Leave every picture out, then reproduce the rest of the listing exactly.

● ● ● ●

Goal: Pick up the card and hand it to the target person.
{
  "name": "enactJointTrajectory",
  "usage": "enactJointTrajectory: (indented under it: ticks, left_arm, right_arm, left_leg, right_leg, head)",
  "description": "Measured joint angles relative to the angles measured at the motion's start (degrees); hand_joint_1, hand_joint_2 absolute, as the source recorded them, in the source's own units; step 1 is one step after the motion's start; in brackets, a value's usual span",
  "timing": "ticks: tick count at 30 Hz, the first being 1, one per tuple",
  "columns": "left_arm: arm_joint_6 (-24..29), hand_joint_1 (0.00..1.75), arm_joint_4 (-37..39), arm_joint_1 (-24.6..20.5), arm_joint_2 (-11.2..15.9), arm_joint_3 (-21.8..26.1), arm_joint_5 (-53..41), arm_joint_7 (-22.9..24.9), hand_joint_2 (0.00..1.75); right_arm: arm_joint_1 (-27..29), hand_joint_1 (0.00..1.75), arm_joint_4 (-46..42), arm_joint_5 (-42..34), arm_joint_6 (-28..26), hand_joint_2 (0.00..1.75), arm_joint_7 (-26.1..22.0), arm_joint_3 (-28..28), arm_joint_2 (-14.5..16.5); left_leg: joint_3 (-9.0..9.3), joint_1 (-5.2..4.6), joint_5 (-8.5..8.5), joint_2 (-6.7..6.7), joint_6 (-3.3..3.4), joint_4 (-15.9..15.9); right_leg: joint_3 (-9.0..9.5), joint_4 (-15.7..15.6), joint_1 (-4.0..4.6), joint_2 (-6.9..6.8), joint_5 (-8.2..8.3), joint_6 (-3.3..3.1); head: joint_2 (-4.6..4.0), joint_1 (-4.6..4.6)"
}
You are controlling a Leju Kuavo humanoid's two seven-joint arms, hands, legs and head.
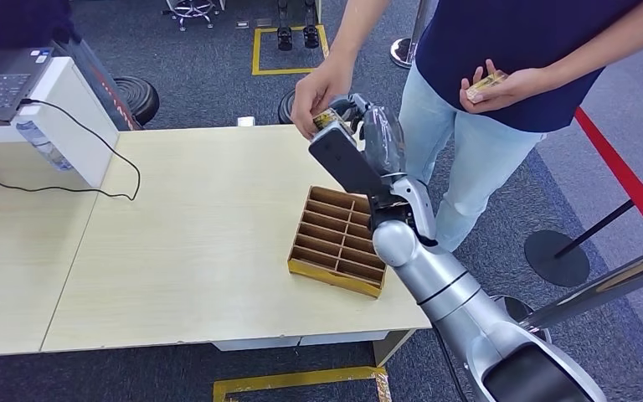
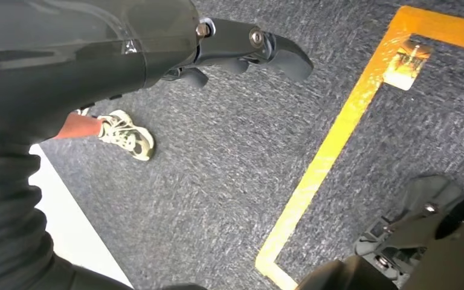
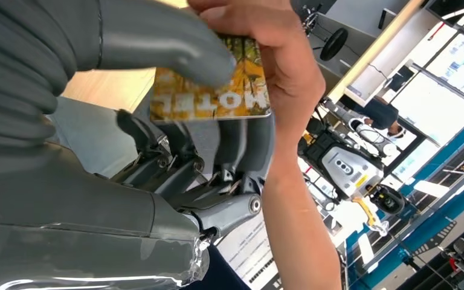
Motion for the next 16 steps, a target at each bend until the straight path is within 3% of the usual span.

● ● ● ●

**TASK ANSWER:**
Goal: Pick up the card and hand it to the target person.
{
  "name": "enactJointTrajectory",
  "usage": "enactJointTrajectory: (indented under it: ticks, left_arm, right_arm, left_leg, right_leg, head)",
  "description": "Measured joint angles relative to the angles measured at the motion's start (degrees); hand_joint_1, hand_joint_2 absolute, as the source recorded them, in the source's own units; step 1 is one step after the motion's start; in brackets, a value's usual span",
  "timing": "ticks: tick count at 30 Hz, the first being 1, one per tuple",
  "columns": "left_arm: arm_joint_6 (-24..29), hand_joint_1 (0.00..1.75), arm_joint_4 (-37..39), arm_joint_1 (-24.6..20.5), arm_joint_2 (-11.2..15.9), arm_joint_3 (-21.8..26.1), arm_joint_5 (-53..41), arm_joint_7 (-22.9..24.9), hand_joint_2 (0.00..1.75); right_arm: arm_joint_1 (-27..29), hand_joint_1 (0.00..1.75), arm_joint_4 (-46..42), arm_joint_5 (-42..34), arm_joint_6 (-28..26), hand_joint_2 (0.00..1.75), arm_joint_7 (-26.1..22.0), arm_joint_3 (-28..28), arm_joint_2 (-14.5..16.5); left_leg: joint_3 (-9.0..9.3), joint_1 (-5.2..4.6), joint_5 (-8.5..8.5), joint_2 (-6.7..6.7), joint_6 (-3.3..3.4), joint_4 (-15.9..15.9); right_leg: joint_3 (-9.0..9.5), joint_4 (-15.7..15.6), joint_1 (-4.0..4.6), joint_2 (-6.9..6.8), joint_5 (-8.2..8.3), joint_6 (-3.3..3.1); head: joint_2 (-4.6..4.0), joint_1 (-4.6..4.6)"
}
You are controlling a Leju Kuavo humanoid's two seven-joint arms, hands, legs and head.
Motion for the next 16 steps, a target at each bend until the straight path is within 3% of the usual span.

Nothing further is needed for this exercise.